Storage Estimation — Interview Questions¶
A capacity interview lives or dies on storage. Bandwidth and QPS reset to zero every second; storage only ever goes up. A single byte of overhead per row, multiplied across a few hundred billion rows, three replicas, and seven years of retention, becomes petabytes that someone pays for every month forever. This file drills the arithmetic, the unit discipline, and the judgment that separate a candidate who "knows the formula" from one who can defend a multi-petabyte bill in front of a finance partner.
Every answer shows the arithmetic explicitly. Round aggressively in interviews (powers of ten, 10^9 ≈ 2^30), but never hand-wave the multipliers — the multipliers are where the petabytes hide.
Table of Contents¶
- Junior Questions
- Middle Questions
- Senior Questions
- Professional / Deep-Dive Questions
- Staff / Judgment Questions
Junior Questions¶
Q1: What is the core storage-estimation formula, and what does each term mean?

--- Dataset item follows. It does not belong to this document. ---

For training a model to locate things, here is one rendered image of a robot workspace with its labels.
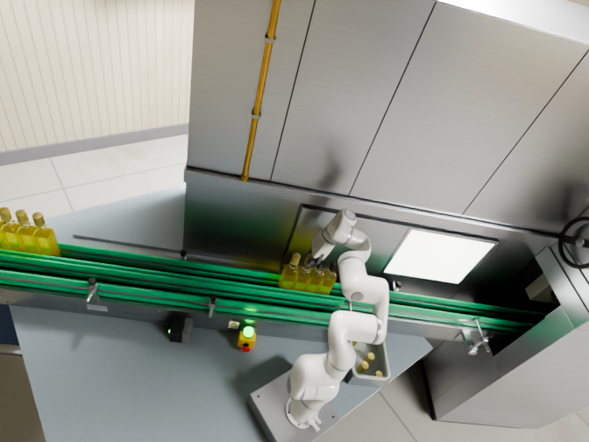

Storage is a product of five independent factors:
total_bytes = object_size × new_objects_per_day × retention_days × replication_factor × overhead_multiplier
- object_size — average bytes per record including per-row and index overhead, not just the payload.
- new_objects_per_day — write rate × seconds per day. 1 write/s ≈ 86,400/day ≈ 10^5/day.
- retention_days — how long you keep it. The single biggest lever and a policy decision, not a technical one.
- replication_factor (RF) — copies for durability/availability, typically 3.
- overhead_multiplier — backups, snapshots, secondary indexes, write amplification, free-space headroom.
The discipline is to estimate each factor independently and out loud, then multiply. A wrong answer is almost always a missing factor (forgot RF, forgot indexes), not a multiplication error.
Q2: Walk through the unit ladder. How many bytes is a kilobyte, megabyte, gigabyte, terabyte, petabyte?
Each step is ×1000 in the decimal (SI) convention that estimation uses:
Unit Bytes Power Mnemonic KB 10^3 thousand a short text message MB 10^6 million one minute of MP3, a small photo GB 10^9 billion a movie, a small database TB 10^12 trillion a consumer SSD, a large user table PB 10^15 quadrillion the whole product at scale EB 10^18 quintillion hyperscaler-fleet territory Binary units (KiB = 2^10 = 1024) differ by ~2.4% at TB and ~12.6% by EB. For back-of-envelope work, treat
2^10 ≈ 10^3and move on; just be consistent. State which convention you are using so the interviewer isn't guessing.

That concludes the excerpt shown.